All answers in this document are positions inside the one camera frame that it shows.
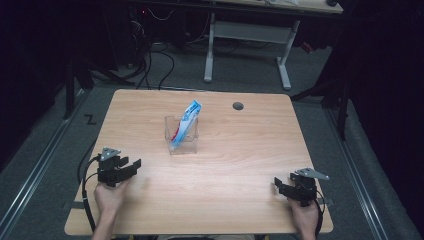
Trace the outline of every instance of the black cable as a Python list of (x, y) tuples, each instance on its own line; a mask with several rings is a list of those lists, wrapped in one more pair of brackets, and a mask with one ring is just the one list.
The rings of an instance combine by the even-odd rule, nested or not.
[(159, 82), (158, 90), (160, 90), (160, 88), (161, 88), (161, 86), (162, 86), (163, 81), (165, 81), (165, 79), (169, 76), (169, 74), (171, 74), (171, 73), (172, 73), (172, 71), (174, 70), (175, 62), (174, 62), (174, 58), (172, 58), (171, 56), (169, 56), (169, 55), (168, 55), (168, 54), (166, 54), (166, 53), (163, 53), (163, 52), (153, 52), (153, 53), (162, 54), (162, 55), (164, 55), (164, 56), (167, 56), (167, 57), (168, 57), (169, 59), (171, 59), (171, 61), (172, 61), (172, 67), (171, 67), (171, 70), (169, 70), (169, 72), (165, 75), (165, 77), (163, 77), (163, 78), (160, 80), (160, 82)]
[(92, 176), (95, 176), (95, 175), (97, 175), (97, 173), (91, 174), (85, 181), (88, 182), (88, 179), (90, 179)]
[(84, 170), (83, 181), (82, 181), (82, 201), (84, 203), (84, 209), (85, 209), (85, 213), (87, 214), (88, 222), (90, 223), (91, 230), (93, 232), (94, 232), (94, 230), (96, 230), (96, 223), (94, 222), (93, 214), (91, 213), (91, 209), (90, 209), (90, 204), (88, 203), (87, 190), (85, 189), (85, 186), (86, 186), (87, 180), (88, 180), (88, 179), (86, 179), (88, 168), (90, 167), (90, 165), (94, 161), (98, 160), (98, 158), (99, 158), (99, 156), (96, 156), (88, 162), (88, 164), (87, 164), (87, 166), (85, 167), (85, 170)]
[(319, 191), (317, 191), (317, 193), (319, 193), (319, 195), (321, 196), (322, 202), (324, 204), (324, 208), (323, 208), (323, 210), (321, 210), (321, 207), (319, 206), (318, 201), (316, 199), (314, 199), (314, 202), (315, 202), (315, 204), (317, 205), (317, 208), (318, 208), (318, 223), (317, 223), (317, 227), (315, 229), (315, 237), (318, 239), (318, 234), (321, 231), (322, 222), (323, 222), (323, 219), (324, 219), (325, 200), (324, 200), (324, 197), (322, 196), (322, 194)]
[(148, 67), (148, 69), (144, 72), (144, 76), (143, 76), (143, 78), (140, 80), (140, 82), (138, 83), (138, 85), (137, 85), (137, 88), (136, 88), (136, 89), (138, 89), (138, 88), (140, 87), (141, 83), (142, 83), (144, 80), (146, 80), (147, 89), (149, 89), (149, 90), (151, 90), (151, 89), (152, 89), (152, 88), (150, 87), (149, 80), (147, 79), (147, 75), (149, 74), (149, 72), (150, 72), (150, 68), (151, 68), (151, 66), (152, 66), (152, 52), (151, 52), (150, 48), (149, 48), (148, 52), (149, 52), (149, 67)]
[(84, 162), (84, 159), (87, 157), (87, 155), (90, 152), (90, 150), (94, 147), (94, 144), (96, 143), (96, 140), (97, 140), (97, 138), (94, 139), (93, 143), (91, 143), (90, 147), (87, 149), (87, 151), (85, 151), (84, 156), (81, 158), (81, 161), (78, 164), (77, 177), (78, 177), (78, 183), (79, 184), (81, 183), (81, 175), (80, 175), (80, 173), (81, 173), (82, 163)]

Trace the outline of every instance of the gray floor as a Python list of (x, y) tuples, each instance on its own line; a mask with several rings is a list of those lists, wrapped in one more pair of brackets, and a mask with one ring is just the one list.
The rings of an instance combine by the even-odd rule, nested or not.
[[(281, 93), (294, 95), (313, 86), (331, 49), (318, 50), (311, 54), (294, 48), (287, 61), (292, 90), (285, 91), (279, 78), (274, 58), (256, 54), (257, 49), (245, 47), (231, 54), (215, 55), (214, 75), (211, 83), (203, 82), (205, 50), (178, 50), (172, 47), (165, 53), (175, 60), (175, 69), (163, 83), (167, 87), (188, 88), (207, 91), (233, 91)], [(155, 86), (171, 68), (171, 61), (160, 54), (152, 55), (152, 69), (149, 83)], [(122, 69), (119, 74), (128, 70)], [(8, 209), (21, 189), (27, 189), (31, 171), (45, 160), (39, 182), (33, 182), (35, 191), (29, 192), (28, 202), (21, 204), (16, 212), (15, 222), (6, 226), (1, 223), (0, 235), (5, 239), (88, 239), (88, 237), (67, 236), (64, 225), (70, 205), (77, 190), (76, 169), (84, 153), (96, 139), (105, 117), (108, 105), (116, 89), (128, 88), (111, 82), (96, 81), (91, 92), (81, 95), (80, 107), (69, 122), (63, 122), (64, 91), (57, 96), (57, 103), (33, 127), (31, 135), (23, 144), (12, 162), (1, 173), (1, 216), (8, 216)], [(321, 182), (326, 197), (334, 204), (328, 207), (334, 230), (321, 234), (320, 239), (421, 239), (414, 225), (407, 217), (402, 204), (392, 189), (384, 172), (370, 148), (352, 104), (347, 119), (347, 141), (341, 142), (334, 133), (331, 122), (333, 110), (323, 110), (319, 97), (308, 97), (294, 102), (294, 108), (305, 137), (314, 167), (331, 177)], [(93, 115), (94, 125), (87, 124)], [(48, 143), (58, 128), (64, 135), (51, 155), (43, 155)], [(375, 207), (385, 236), (376, 237), (373, 221), (364, 213), (362, 196), (358, 195), (357, 182), (352, 178), (347, 158), (354, 162), (360, 180), (366, 186), (366, 193)], [(295, 239), (293, 235), (272, 235), (273, 240)]]

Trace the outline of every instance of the wire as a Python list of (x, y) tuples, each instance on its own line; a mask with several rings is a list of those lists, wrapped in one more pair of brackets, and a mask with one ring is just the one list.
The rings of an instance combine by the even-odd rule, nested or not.
[(97, 173), (91, 174), (85, 181), (88, 182), (88, 179), (90, 179), (92, 176), (97, 175)]
[(169, 59), (171, 59), (171, 61), (172, 61), (172, 67), (171, 67), (171, 70), (169, 70), (169, 72), (165, 75), (165, 77), (163, 77), (163, 78), (162, 78), (162, 80), (160, 80), (160, 82), (159, 82), (158, 90), (160, 90), (160, 88), (161, 88), (161, 86), (162, 86), (163, 81), (165, 81), (165, 79), (169, 76), (169, 74), (171, 74), (171, 73), (172, 73), (172, 71), (174, 70), (175, 62), (174, 62), (174, 59), (173, 59), (171, 56), (169, 56), (168, 54), (166, 54), (166, 53), (163, 53), (163, 52), (153, 52), (153, 53), (162, 54), (162, 55), (164, 55), (164, 56), (167, 56), (167, 57), (168, 57)]
[(94, 143), (96, 143), (96, 140), (97, 140), (97, 138), (94, 139), (93, 143), (91, 143), (90, 147), (87, 149), (87, 151), (85, 151), (84, 156), (81, 158), (81, 161), (78, 164), (78, 170), (77, 170), (78, 183), (81, 183), (81, 180), (82, 180), (81, 175), (80, 175), (82, 163), (84, 162), (84, 159), (87, 157), (90, 150), (93, 149)]
[(141, 80), (140, 80), (140, 82), (138, 83), (138, 85), (137, 85), (136, 89), (139, 89), (139, 88), (140, 88), (140, 86), (141, 86), (141, 83), (142, 83), (144, 80), (146, 80), (147, 89), (151, 90), (151, 87), (150, 87), (149, 81), (148, 81), (148, 79), (147, 79), (147, 75), (149, 74), (149, 72), (150, 72), (150, 68), (151, 68), (151, 66), (152, 66), (151, 45), (150, 45), (150, 47), (149, 47), (149, 49), (148, 49), (148, 52), (149, 52), (149, 67), (148, 67), (148, 68), (147, 68), (147, 70), (144, 72), (144, 76), (143, 76), (143, 78), (141, 78)]
[(317, 193), (321, 196), (322, 204), (324, 205), (324, 208), (322, 209), (322, 211), (321, 211), (321, 208), (320, 208), (320, 211), (322, 213), (324, 213), (325, 212), (325, 199), (324, 199), (324, 197), (322, 196), (322, 194), (318, 190), (317, 190)]
[(171, 17), (172, 13), (175, 11), (175, 10), (172, 10), (171, 12), (169, 12), (169, 14), (168, 14), (168, 16), (166, 18), (159, 18), (159, 17), (156, 17), (155, 16), (155, 14), (152, 12), (152, 10), (150, 10), (150, 8), (148, 8), (148, 10), (149, 10), (149, 12), (152, 14), (152, 16), (154, 18), (156, 18), (157, 20), (160, 20), (160, 21), (166, 21), (166, 20), (168, 20)]
[(210, 18), (210, 14), (208, 14), (208, 18), (206, 19), (205, 27), (203, 28), (203, 31), (200, 34), (200, 36), (198, 38), (196, 38), (196, 40), (193, 40), (191, 42), (187, 42), (186, 44), (195, 43), (195, 42), (198, 42), (198, 41), (202, 41), (204, 39), (207, 39), (206, 37), (205, 38), (202, 38), (202, 37), (204, 36), (205, 31), (206, 31), (206, 28), (208, 27), (209, 18)]
[(88, 198), (87, 198), (87, 190), (85, 188), (86, 184), (87, 184), (87, 171), (88, 168), (90, 167), (90, 165), (99, 159), (99, 155), (92, 158), (87, 166), (85, 167), (84, 170), (84, 175), (83, 175), (83, 181), (82, 181), (82, 201), (84, 203), (84, 209), (85, 209), (85, 213), (87, 214), (87, 218), (88, 218), (88, 222), (90, 223), (91, 226), (91, 230), (94, 232), (94, 230), (96, 230), (96, 223), (94, 222), (94, 218), (93, 218), (93, 214), (91, 213), (91, 209), (90, 209), (90, 204), (88, 203)]

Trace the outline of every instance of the human hand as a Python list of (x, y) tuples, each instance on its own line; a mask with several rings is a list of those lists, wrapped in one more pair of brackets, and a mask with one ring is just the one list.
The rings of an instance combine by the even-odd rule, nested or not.
[(108, 187), (105, 183), (99, 182), (94, 191), (94, 197), (101, 215), (105, 213), (115, 215), (119, 211), (124, 202), (128, 183), (129, 180), (126, 180), (121, 182), (118, 187)]
[(318, 207), (311, 203), (307, 207), (301, 207), (300, 202), (287, 198), (293, 210), (293, 221), (299, 231), (302, 240), (315, 240), (315, 229), (318, 224)]
[(110, 239), (116, 215), (124, 203), (125, 189), (130, 181), (121, 182), (118, 187), (108, 187), (105, 183), (97, 184), (94, 197), (100, 210), (99, 221), (91, 239)]

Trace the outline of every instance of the wooden table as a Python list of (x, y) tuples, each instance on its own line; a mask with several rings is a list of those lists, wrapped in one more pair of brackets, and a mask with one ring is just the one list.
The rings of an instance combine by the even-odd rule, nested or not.
[[(202, 103), (198, 152), (170, 155), (164, 117)], [(235, 110), (241, 102), (243, 110)], [(288, 182), (294, 170), (312, 167), (290, 98), (281, 94), (118, 90), (93, 157), (103, 146), (119, 149), (142, 167), (126, 192), (116, 234), (230, 234), (296, 232), (286, 198), (273, 178)], [(92, 164), (89, 174), (96, 171)], [(96, 180), (87, 184), (93, 196)], [(80, 191), (75, 201), (81, 201)], [(333, 228), (326, 211), (322, 232)], [(82, 209), (72, 209), (70, 235), (89, 235)]]

※

> _Problem statement_
Write out exactly the lines that run from the top of the listing above to the line containing "Trace the outline of every instance of the black", both ends included. Omit every picture.

> _Solution to this exercise_
All answers in this document are positions inside the one camera frame that it shows.
Trace the outline of every instance of the black cable as a Python list of (x, y) tuples, each instance on its own line; a mask with several rings is a list of those lists, wrapped in one more pair of brackets, and a mask with one ring is just the one list.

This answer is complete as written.